Figure 5.

(A–H) Representative examples of double labeling for poly(A) RNAs and Sam68 in WT (A–C) and SMN∆7 (D–H) MNs at P14. (A–C) In the WT MNs, Sam68 exhibits a diffuse nuclear localization with a few areas of higher intensity. (D–F) In the SMN∆7 MN, Sam68, in addition to being diffusely distributed throughout the nucleus, appears highly concentrated in two PARGs (F). Note the absence of Sam68 in nuclear speckles and the cytoplasmic depletion of poly(A) RNA. Scale bar: 3 µm. (G,H) The plot of the fluorescence intensity profiles of poly(A) RNAs and Sam68 across a line confirms the colocalization of both signals in a PARG and the concentration of poly(A) RNA, but not of Sam68, in a nuclear speckle. Scale bar: 3 µm. (I,J) Representative electron micrographs of immunogold electron microscopy localization of Sam68 in dense and ring-shaped PARGs. Scale bar: 200 nm. Insets, FISH detection of poly(A) RNAs in PARGs. (K) qRT-PCR of the relative levels of Sam68 mRNA in spinal cord extracts from WT (n = 3) and SMN∆7 mice (n = 5).
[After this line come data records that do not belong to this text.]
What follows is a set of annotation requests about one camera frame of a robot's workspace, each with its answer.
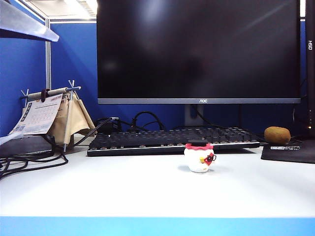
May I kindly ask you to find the black AOC computer monitor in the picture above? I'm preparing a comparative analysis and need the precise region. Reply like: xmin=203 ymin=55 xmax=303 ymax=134
xmin=96 ymin=0 xmax=302 ymax=105

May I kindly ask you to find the white flat-headed doll red cap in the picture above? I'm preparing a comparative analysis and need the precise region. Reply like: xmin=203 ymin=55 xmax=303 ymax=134
xmin=184 ymin=140 xmax=218 ymax=174

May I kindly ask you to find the black flat notebook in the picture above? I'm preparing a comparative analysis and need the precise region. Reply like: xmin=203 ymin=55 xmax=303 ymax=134
xmin=0 ymin=134 xmax=54 ymax=158

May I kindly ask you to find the black cable bundle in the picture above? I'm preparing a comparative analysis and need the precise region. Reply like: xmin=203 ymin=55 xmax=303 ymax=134
xmin=0 ymin=137 xmax=69 ymax=180

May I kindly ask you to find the paper desk calendar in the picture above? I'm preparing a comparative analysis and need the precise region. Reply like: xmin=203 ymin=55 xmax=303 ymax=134
xmin=8 ymin=93 xmax=63 ymax=136

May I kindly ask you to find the black mechanical keyboard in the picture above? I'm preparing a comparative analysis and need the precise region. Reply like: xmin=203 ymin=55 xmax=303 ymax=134
xmin=87 ymin=126 xmax=261 ymax=157

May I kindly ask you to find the grey metal shelf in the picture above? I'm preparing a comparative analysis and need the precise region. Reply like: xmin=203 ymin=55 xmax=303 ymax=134
xmin=0 ymin=0 xmax=60 ymax=42

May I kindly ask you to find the aluminium partition post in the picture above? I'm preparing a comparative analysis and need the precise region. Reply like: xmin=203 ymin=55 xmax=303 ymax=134
xmin=45 ymin=18 xmax=52 ymax=90

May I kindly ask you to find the grey monitor stand column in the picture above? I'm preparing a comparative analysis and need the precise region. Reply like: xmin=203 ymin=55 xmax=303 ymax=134
xmin=184 ymin=104 xmax=205 ymax=126

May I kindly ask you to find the black flat monitor base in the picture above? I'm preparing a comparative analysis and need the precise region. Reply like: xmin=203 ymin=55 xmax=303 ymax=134
xmin=260 ymin=140 xmax=315 ymax=164

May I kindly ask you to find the beige canvas hanging pouch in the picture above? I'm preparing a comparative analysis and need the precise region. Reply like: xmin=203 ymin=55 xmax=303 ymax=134
xmin=46 ymin=94 xmax=96 ymax=148

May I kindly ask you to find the black HSD monitor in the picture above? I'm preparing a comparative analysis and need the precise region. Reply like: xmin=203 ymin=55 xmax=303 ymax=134
xmin=299 ymin=0 xmax=315 ymax=142

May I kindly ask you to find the black looped cable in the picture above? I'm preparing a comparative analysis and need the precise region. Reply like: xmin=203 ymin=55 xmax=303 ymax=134
xmin=120 ymin=111 xmax=166 ymax=132

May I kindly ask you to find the brown kiwi fruit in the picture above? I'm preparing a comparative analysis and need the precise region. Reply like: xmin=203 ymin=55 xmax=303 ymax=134
xmin=264 ymin=126 xmax=291 ymax=145

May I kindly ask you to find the desk calendar on metal stand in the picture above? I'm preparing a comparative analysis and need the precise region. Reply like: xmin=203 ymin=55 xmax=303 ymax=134
xmin=20 ymin=80 xmax=82 ymax=152

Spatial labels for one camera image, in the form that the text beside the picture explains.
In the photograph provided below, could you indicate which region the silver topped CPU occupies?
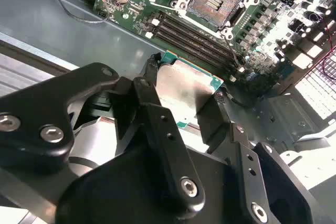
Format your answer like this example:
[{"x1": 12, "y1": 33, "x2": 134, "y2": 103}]
[{"x1": 153, "y1": 50, "x2": 226, "y2": 131}]

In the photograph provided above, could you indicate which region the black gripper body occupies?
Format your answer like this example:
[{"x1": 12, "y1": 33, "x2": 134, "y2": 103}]
[{"x1": 56, "y1": 142, "x2": 253, "y2": 224}]

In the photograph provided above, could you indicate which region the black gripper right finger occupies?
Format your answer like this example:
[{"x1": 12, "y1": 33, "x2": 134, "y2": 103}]
[{"x1": 196, "y1": 84, "x2": 320, "y2": 224}]

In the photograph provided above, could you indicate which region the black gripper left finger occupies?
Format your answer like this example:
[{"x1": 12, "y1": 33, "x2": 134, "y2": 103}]
[{"x1": 0, "y1": 52, "x2": 206, "y2": 220}]

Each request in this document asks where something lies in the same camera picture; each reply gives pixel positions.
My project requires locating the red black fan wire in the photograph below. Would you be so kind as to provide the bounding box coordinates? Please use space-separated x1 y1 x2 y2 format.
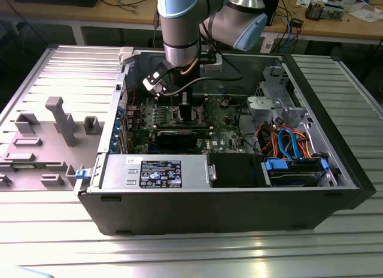
127 88 138 108

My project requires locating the black camera cable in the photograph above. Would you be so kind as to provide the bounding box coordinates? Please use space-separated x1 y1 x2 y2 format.
160 20 245 96

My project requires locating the black PC case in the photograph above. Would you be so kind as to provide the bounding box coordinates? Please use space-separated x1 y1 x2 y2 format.
73 49 377 237

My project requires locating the blue network cable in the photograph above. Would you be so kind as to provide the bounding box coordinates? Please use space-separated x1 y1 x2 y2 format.
281 11 302 53

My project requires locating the green circuit board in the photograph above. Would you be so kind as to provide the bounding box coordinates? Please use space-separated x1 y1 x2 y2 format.
320 4 345 22

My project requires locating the black graphics card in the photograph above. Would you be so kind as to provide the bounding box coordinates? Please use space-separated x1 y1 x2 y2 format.
155 129 199 150

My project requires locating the green motherboard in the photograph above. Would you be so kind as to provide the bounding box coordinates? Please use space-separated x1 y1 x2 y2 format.
119 92 255 155

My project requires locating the grey power supply unit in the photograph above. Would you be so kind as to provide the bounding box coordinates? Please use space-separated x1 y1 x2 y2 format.
100 153 211 190

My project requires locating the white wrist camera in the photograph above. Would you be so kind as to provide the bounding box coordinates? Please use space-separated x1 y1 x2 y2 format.
142 67 169 98
199 52 223 74

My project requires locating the black disk bay cover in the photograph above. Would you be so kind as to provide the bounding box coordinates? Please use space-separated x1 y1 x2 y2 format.
208 153 264 189

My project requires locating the blue wire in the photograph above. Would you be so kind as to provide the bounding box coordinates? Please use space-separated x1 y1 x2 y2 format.
277 128 302 162

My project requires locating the silver metal drive cage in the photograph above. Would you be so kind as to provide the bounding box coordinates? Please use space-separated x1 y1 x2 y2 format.
245 65 314 135

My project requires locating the CPU socket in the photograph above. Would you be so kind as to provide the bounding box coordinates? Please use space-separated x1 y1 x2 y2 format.
169 105 198 125

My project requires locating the hard disk in blue carrier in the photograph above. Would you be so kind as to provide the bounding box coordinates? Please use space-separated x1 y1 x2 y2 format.
260 158 330 188

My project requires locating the small metal heatsink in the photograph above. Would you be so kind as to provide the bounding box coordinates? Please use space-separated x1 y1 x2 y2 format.
304 0 323 20

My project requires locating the wooden workbench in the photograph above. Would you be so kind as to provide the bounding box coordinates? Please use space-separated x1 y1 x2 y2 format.
0 0 164 45
263 0 383 47

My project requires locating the metal socket cover frame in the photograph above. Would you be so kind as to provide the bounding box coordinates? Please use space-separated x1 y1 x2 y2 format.
193 105 210 125

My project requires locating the grey parts rack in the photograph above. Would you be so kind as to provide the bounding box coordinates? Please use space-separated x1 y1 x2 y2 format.
0 96 106 192

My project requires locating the orange wire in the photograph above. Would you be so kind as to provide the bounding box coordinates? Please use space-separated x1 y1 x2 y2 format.
262 125 314 159

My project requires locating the installed RAM stick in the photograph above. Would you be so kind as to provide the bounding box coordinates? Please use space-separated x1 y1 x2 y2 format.
155 124 214 134

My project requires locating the beige plastic block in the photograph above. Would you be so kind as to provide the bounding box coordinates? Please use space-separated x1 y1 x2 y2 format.
117 46 136 65

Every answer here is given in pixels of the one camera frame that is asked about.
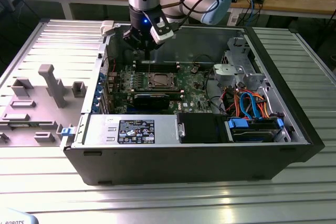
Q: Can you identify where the hard disk in blue carrier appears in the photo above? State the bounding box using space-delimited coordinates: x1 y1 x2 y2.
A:
227 118 286 143

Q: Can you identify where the silver power supply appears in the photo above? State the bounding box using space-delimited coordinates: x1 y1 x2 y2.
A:
85 114 182 148

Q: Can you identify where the orange wire bundle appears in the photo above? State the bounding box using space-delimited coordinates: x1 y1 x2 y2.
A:
222 89 242 117
256 93 275 119

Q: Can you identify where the blue plastic clip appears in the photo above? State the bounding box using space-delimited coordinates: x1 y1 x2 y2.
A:
60 126 77 138

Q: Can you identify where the silver metal drive cage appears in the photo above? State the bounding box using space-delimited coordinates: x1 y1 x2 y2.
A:
226 36 266 90

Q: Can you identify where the black graphics card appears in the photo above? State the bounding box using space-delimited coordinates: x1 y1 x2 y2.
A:
132 92 171 111

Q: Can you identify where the green motherboard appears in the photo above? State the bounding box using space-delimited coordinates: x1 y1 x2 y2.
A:
106 62 212 116

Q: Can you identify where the blue data wire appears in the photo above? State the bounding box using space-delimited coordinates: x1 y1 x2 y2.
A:
239 91 263 121

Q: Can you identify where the grey parts rack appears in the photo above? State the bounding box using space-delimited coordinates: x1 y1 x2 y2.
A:
0 63 89 147

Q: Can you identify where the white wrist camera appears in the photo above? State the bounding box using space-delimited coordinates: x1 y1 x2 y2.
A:
149 16 175 45

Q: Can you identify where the black PC case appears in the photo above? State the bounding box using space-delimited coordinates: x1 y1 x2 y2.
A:
62 18 326 187

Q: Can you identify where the grey round metal bracket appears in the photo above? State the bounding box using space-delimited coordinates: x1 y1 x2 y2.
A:
212 63 244 88

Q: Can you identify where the blue network cable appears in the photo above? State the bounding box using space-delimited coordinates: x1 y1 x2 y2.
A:
249 0 259 24

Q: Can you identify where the silver CPU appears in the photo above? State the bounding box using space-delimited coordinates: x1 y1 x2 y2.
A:
154 74 170 84

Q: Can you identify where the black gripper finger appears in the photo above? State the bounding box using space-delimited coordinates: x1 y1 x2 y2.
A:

No significant differences (n.s) were found when comparing WT and SMN∆7 samples during both the P5 and P14. (L) Representative western blot of Sam68 protein levels showing the dramatic reduction of SMN protein levels in spinal cord lysates from SMN∆7 mice, compared with WT mice, and the absence of significant changes in Sam68 protein levels between WT and SMN∆7 mice at the P14. (M) qRT-PCR of the Bcl-x(s)/Bcl-x(L) and Nrxn14(−)/Nrxn1 4(+) mRNA ratios in spinal cord extracts from WT and SMN∆7 mice at P14. A significant increase in the relative abundance of the Bcl-x(L) and Nrxn 4(+) splicing variants was detected in the SMN∆7 mice. p values from WT and SMN∆7 data comparison: 3.3E-4 for Bcl-x(s)/Bcl-x(L) and 4.4E-3 for Nrxn1 4(−)/Nrxn1 4(+) mRNA ratios (**p < 0.005; ***p < 0.0005).